「毛管水を多いほど良い」と思っている人は、実は年間30万円以上も水代を損しています。
毛管水とは、土壌中の毛細管現象によって土粒子の間に保持される水分のことです。重力で流出しないため、根の吸収には最適です。
畑の深さ10〜30cmの層が主に毛管水を保持しています。この層は「有効水分層」とも呼ばれます。
つまり、過剰な水やりよりも、毛管水を保持できる土壌構造を作ることが重要です。
一方で、毛管水の量が少なすぎると、根が水ストレスを受けます。これは乾燥障害の原因です。
結論は、毛管水を「溜める」より「維持する」ことが大切ということですね。
毛管水の量は、土壌の粒径によって大きく異なります。粘土質は多く、砂質は少ない傾向です。
水田では、表層5cmにある粘土層が毛管水を維持する壁の役割を果たします。これを「透水遮断層」と呼びます。
この構造があるからこそ、灌漑間隔を長く保てるわけです。効率的ですね。
実験によると、腐植質を1%増やすだけで保水量が最大15トン/10a改善すると報告されています。

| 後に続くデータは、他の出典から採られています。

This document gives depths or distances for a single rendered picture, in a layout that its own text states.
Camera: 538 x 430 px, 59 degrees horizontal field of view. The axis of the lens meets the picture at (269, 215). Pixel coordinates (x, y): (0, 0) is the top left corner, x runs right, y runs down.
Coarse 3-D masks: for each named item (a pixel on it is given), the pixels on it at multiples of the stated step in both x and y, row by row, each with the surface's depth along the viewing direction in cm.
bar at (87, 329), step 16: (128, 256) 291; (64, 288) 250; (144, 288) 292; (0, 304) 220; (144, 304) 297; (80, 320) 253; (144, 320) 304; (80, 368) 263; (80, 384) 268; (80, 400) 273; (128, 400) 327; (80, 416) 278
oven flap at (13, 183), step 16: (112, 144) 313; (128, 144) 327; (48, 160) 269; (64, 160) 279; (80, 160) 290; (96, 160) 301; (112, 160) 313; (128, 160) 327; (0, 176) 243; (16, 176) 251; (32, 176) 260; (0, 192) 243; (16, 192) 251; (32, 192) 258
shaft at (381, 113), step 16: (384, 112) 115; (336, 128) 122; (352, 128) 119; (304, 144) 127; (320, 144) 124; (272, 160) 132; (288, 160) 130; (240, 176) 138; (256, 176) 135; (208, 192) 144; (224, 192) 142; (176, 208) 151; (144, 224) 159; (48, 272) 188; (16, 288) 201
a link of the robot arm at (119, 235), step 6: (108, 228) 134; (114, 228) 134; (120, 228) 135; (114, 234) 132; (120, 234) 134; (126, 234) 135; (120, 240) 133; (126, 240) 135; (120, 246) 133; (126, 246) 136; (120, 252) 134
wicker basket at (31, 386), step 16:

つまり、有機堆肥の投入は「水の節約策」に直結します。
毛管水は、地表温度が高いほど蒸発しやすくなります。夏場の裸地では表面20cmの毛管水が1日で消失することも。
この現象を防ぐ方法の一つが「マルチング」です。被覆資材で地表を覆うと、毛管水の上昇が30〜60%抑制されます。
つまり、マルチングは見えない保湿シールドです。いいことですね。
さらに遮光ネットを併用すると、土壌水分の蒸散が約40%抑制されるというデータもあります。
農研機構の資料では、黒マルチが最も毛管水保持に適するとの実験結果があります。参考にしてみてください。
農研機構:土壌の透水性と毛管水に関する資料(毛管現象の定量評価)
毛管水が減ると、苗の活着率が著しく下がります。特にトマトでは、地温35℃超で毛管水が不足し、根の伸長率が30%減少する事例があります。
農家のよくやる失敗は「朝の乾いた地表を見て追加灌漑する」ことですが、これで毛管水層を壊してしまう場合があります。
つまり、見た目で判断しがちな点が落とし穴です。痛いですね。
最近は、土壌水分センサー(EC-5やTEROS12)が毛管水量を直接測る手段として注目されています。導入コストは約3万円前後です。
導入すれば「過剰灌漑→CO2排出増→コスト増」という悪循環を断てます。
再生水(下水処理水)農業では、毛管水層にナトリウムや塩素が蓄積しやすい問題があります。これは「塩類集積」と呼ばれます。
静岡県の実証圃場では、2年でEC値が1.8mS/cmを超え、作物の生育障害が報告されました。
水質が良くても、毛管現象がミネラルを引き上げ続けるため、意外な場所で塩害が起きるのです。つまり、見えない塩分が敵です。
この問題の対策には、深耕と排水孔設置が有効です。
塩害を防ぎながら毛管水を確保できるバランス設計が、これからの再生水農業では不可欠です。